The guidelines development process was carried out and however many flaws there are still in the guidelines, as reviewed and commented on by Invest in ME Research and other stakeholders, that project achieved its goal according to the process that all stakeholders were aware of.
So we have a secret meeting organised, already described by the CEO of NICE as not being a "decision-making forum", convened for no purpose other than to placate one set of organisations who can see their golden eggs of GET and, to some extent, CBT being removed from the nest.
Unless, that is, there are plans to change the guidelines - as Professor Leng has stated "Any subsequent decisions will be made by NICE’s guidance executive.".
Any changes now would, of course, invalidate the whole development process and nullify the final guidelines.
It seems unlikely that the legal objections being constructed by lawyer Peter Dodds will prevent this secret roundtable from occurring, given the time remaining.

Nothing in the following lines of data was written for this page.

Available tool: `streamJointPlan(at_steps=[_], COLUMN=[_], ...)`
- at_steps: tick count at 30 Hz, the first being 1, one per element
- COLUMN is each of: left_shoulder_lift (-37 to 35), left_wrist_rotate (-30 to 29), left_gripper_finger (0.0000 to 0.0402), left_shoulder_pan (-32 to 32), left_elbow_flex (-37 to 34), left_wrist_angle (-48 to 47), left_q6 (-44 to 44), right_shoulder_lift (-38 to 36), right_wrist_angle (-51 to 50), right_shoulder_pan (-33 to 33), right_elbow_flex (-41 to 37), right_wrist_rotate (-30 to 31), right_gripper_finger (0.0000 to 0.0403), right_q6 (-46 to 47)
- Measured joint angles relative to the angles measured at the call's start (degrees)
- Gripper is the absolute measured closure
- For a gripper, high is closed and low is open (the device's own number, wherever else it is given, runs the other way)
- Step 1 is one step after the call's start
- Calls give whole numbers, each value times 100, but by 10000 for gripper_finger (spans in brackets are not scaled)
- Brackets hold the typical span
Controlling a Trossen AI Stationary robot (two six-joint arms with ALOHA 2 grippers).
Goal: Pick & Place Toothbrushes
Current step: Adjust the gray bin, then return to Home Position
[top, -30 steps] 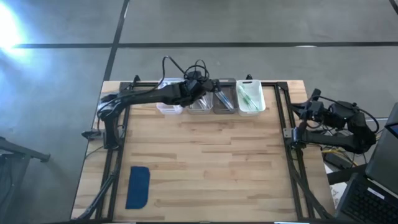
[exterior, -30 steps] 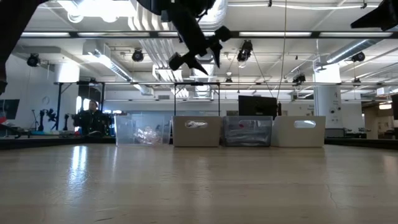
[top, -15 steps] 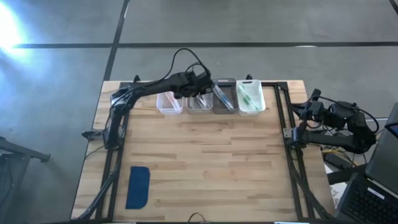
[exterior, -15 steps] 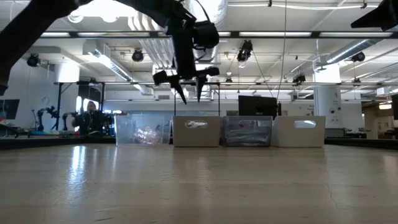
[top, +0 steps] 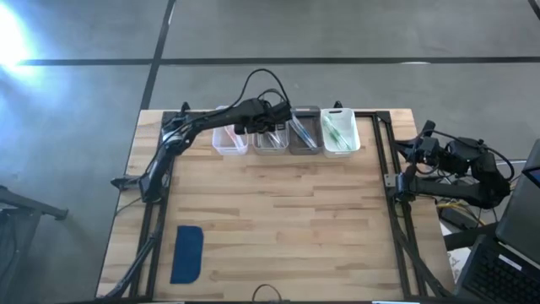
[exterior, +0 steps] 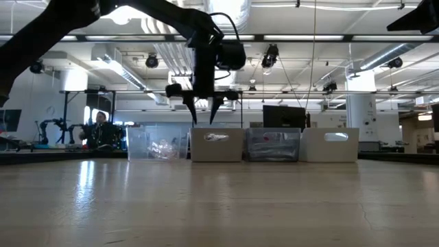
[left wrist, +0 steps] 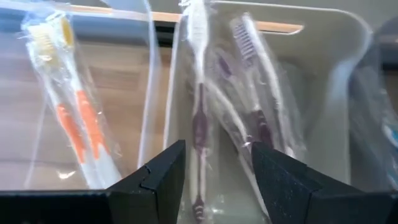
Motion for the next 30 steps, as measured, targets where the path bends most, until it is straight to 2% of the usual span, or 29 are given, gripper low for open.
streamJointPlan(at_steps=[11,18,30], left_shoulder_lift=[181,292,282], left_wrist_rotate=[-191,-265,-673], left_gripper_finger=[213,213,213], left_shoulder_pan=[217,193,177], left_elbow_flex=[-138,-147,206], left_wrist_angle=[-64,265,124], left_q6=[-53,221,360], right_shoulder_lift=[0,0,0], right_wrist_angle=[0,0,0], right_shoulder_pan=[-1,-2,0], right_elbow_flex=[0,0,0], right_wrist_rotate=[1,2,2], right_gripper_finger=[394,394,394], right_q6=[12,10,1])
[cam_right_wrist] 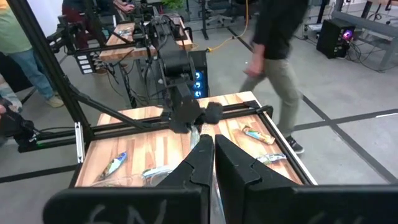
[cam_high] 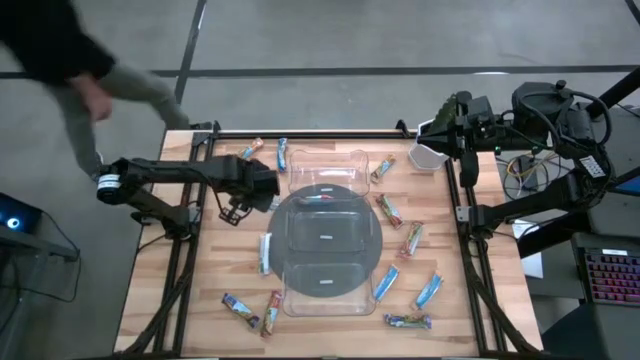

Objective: Pick and place Granola Bars by type
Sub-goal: Put the red granola bar into the top transparent bin

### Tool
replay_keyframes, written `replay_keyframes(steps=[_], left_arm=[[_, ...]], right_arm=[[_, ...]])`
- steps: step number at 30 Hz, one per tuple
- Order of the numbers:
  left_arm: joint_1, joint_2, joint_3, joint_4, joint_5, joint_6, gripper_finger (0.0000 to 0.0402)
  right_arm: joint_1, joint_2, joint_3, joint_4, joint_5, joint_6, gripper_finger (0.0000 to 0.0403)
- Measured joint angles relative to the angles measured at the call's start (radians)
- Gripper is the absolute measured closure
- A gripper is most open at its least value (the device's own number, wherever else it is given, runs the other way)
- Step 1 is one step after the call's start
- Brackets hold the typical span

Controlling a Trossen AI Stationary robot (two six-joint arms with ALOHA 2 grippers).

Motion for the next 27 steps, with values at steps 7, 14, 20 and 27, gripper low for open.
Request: replay_keyframes(steps=[7,14,20,27], left_arm=[[0.043,0.004,0.141,0.065,-0.140,-0.007,0.0325],[0.140,0.007,0.188,0.314,-0.050,-0.047,0.0325],[0.205,0.079,0.204,0.479,0.066,-0.098,0.0326],[0.215,0.226,0.227,0.588,0.092,-0.085,0.0326]], right_arm=[[0.000,0.000,0.000,0.000,0.000,-0.010,0.0394],[0.000,0.000,0.000,0.000,-0.001,-0.003,0.0394],[0.000,0.000,0.000,0.000,-0.001,0.008,0.0394],[0.000,0.000,0.000,0.000,-0.001,0.025,0.0394]])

NICE has set this up with the inclusion of their favoured parties.
Those parties include some who issue statements that that they are ""not attending to discuss changes”.
So one might ask what are they attending for? To improve the guidelines!?
While claiming to want to have the guidelines published immediately they easily comply to NICE's wishes, hold secret behind the scenes meetings away from the view of patients and contribute to the lack of transparency in what is happening.
All this has served the attempts to legitimise this pause in publication, and the events following that pause, and merely adds to the impression that the only reason to wish to attend this roundtable is to bathe in the glow of self importance.
Graciously promising to update the ME community in the days following their roundtable means very little.
The deed is done already.
Such a high price to pay for an entry ticket to this meeting - and the price of that entry ticket may yet be passed on to patients in the long run.
But well played NICE!
Meanwhile, the old deleterious recommendations from the 2007 guidelines continue to circle like vultures over any newly diagnosed patients - waiting to inflict more harm.